Recommended maximum fields per index


(maho) #1

Hi,

is there a maximum number of fields per index you should not exceed
because performance issues?

In my case I have 10 types per index and 150 fields per type -
summarized 1500 fields per index.

And secondly, is it possible to define type independed fields that
apply all types to reduce the amount of fields per indes?

Thanks.


(Lukáš Vlček) #2

Hi,

As for the second question you can simply use index templates:
http://www.elasticsearch.org/guide/reference/api/admin-indices-templates.html

I am not sure about the impact of high number of document fields but I think
that 1500 fields per index should ok (it probably gets down to the content
of your data so you should try it and measure). Generally, Lucene is
designed to allows a unique set of fields per document in one index.

Regards,
Lukas

On Thu, May 12, 2011 at 9:22 AM, maho mathias.hodler@gmail.com wrote:

Hi,

is there a maximum number of fields per index you should not exceed
because performance issues?

In my case I have 10 types per index and 150 fields per type -
summarized 1500 fields per index.

And secondly, is it possible to define type independed fields that
apply all types to reduce the amount of fields per indes?

Thanks.


(Shay Banon) #3

In elasticsearch, a field named "x" in different types is considered the same field in Lucene. The number of fields affects the memory usage (for search) mainly. The option to store _source means that you don't have to store each one and get all at once.
On Thursday, May 12, 2011 at 11:06 AM, Lukáš Vlček wrote:

Hi,

As for the second question you can simply use index templates: http://www.elasticsearch.org/guide/reference/api/admin-indices-templates.html

I am not sure about the impact of high number of document fields but I think that 1500 fields per index should ok (it probably gets down to the content of your data so you should try it and measure). Generally, Lucene is designed to allows a unique set of fields per document in one index.

Regards,
Lukas

On Thu, May 12, 2011 at 9:22 AM, maho mathias.hodler@gmail.com wrote:

Hi,

is there a maximum number of fields per index you should not exceed
because performance issues?

In my case I have 10 types per index and 150 fields per type -
summarized 1500 fields per index.

And secondly, is it possible to define type independed fields that
apply all types to reduce the amount of fields per indes?

Thanks.


(maho) #4

Hi Shay,

thats interesting... so you should not define fields with the same
name but different data types in different index types?

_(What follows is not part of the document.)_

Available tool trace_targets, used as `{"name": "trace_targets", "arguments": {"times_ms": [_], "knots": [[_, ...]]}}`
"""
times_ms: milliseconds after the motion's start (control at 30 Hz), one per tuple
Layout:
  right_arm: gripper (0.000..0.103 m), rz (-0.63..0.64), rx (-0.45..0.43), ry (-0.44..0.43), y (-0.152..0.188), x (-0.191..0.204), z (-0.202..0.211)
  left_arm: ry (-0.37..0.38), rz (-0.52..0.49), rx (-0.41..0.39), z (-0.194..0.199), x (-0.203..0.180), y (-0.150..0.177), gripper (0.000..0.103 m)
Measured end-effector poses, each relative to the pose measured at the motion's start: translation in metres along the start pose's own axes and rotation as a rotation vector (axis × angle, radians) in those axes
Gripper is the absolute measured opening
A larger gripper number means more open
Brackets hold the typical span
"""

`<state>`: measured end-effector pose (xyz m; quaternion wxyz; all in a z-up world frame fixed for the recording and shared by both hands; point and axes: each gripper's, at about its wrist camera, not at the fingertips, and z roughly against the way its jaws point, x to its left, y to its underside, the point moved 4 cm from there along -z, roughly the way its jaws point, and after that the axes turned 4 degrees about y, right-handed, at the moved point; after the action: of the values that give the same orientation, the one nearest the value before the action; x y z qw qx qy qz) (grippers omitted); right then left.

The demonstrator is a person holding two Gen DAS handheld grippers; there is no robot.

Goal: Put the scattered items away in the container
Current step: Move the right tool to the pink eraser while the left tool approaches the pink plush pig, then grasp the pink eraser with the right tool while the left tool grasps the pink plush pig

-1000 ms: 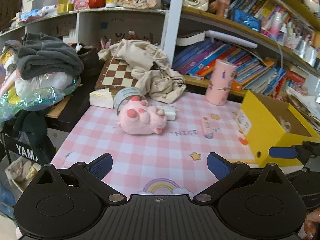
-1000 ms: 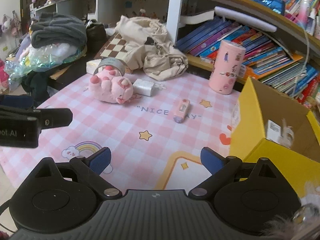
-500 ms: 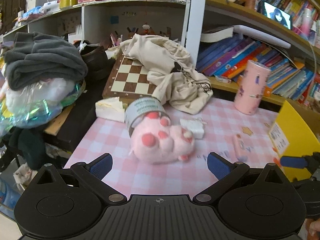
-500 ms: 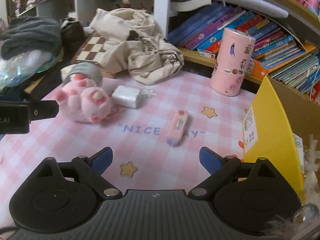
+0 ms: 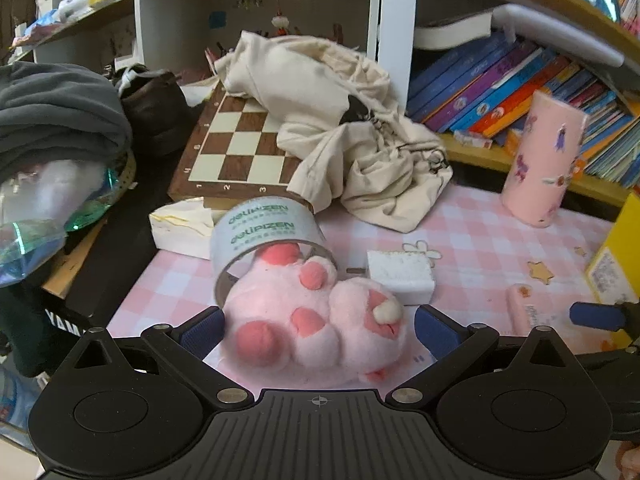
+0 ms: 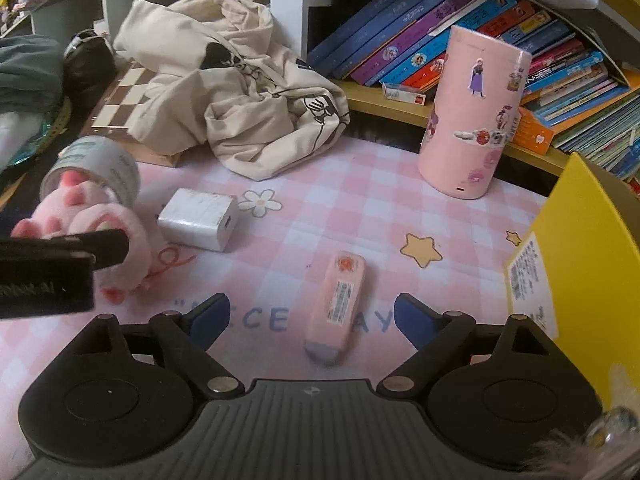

On 12 Mai, 10:58, Shay Banon shay.ba...@elasticsearch.com wrote:

In elasticsearch, a field named "x" in different types is considered the same field in Lucene. The number of fields affects the memory usage (for search) mainly. The option to store _source means that you don't have to store each one and get all at once.

On Thursday, May 12, 2011 at 11:06 AM, Lukáš Vlček wrote:

Hi,

As for the second question you can simply use index templates:http://www.elasticsearch.org/guide/reference/api/admin-indices-templa...

I am not sure about the impact of high number of document fields but I think that 1500 fields per index should ok (it probably gets down to the content of your data so you should try it and measure). Generally, Lucene is designed to allows a unique set of fields per document in one index.

Regards,
Lukas

On Thu, May 12, 2011 at 9:22 AM, maho mathias.hod...@gmail.com wrote:

Hi,

is there a maximum number of fields per index you should not exceed
because performance issues?

In my case I have 10 types per index and 150 fields per type -
summarized 1500 fields per index.

And secondly, is it possible to define type independed fields that
apply all types to reduce the amount of fields per indes?

Thanks.


(Shay Banon) #5

Yes, that can lead to strange behavior, unless you make special care (in some features that support it) to use type_name.field_name. In general, its not recommended.
On Thursday, May 12, 2011 at 12:24 PM, maho wrote:

Hi Shay,

thats interesting... so you should not define fields with the same
name but different data types in different index types?

On 12 Mai, 10:58, Shay Banon shay.ba...@elasticsearch.com wrote:

In elasticsearch, a field named "x" in different types is considered the same field in Lucene. The number of fields affects the memory usage (for search) mainly. The option to store _source means that you don't have to store each one and get all at once.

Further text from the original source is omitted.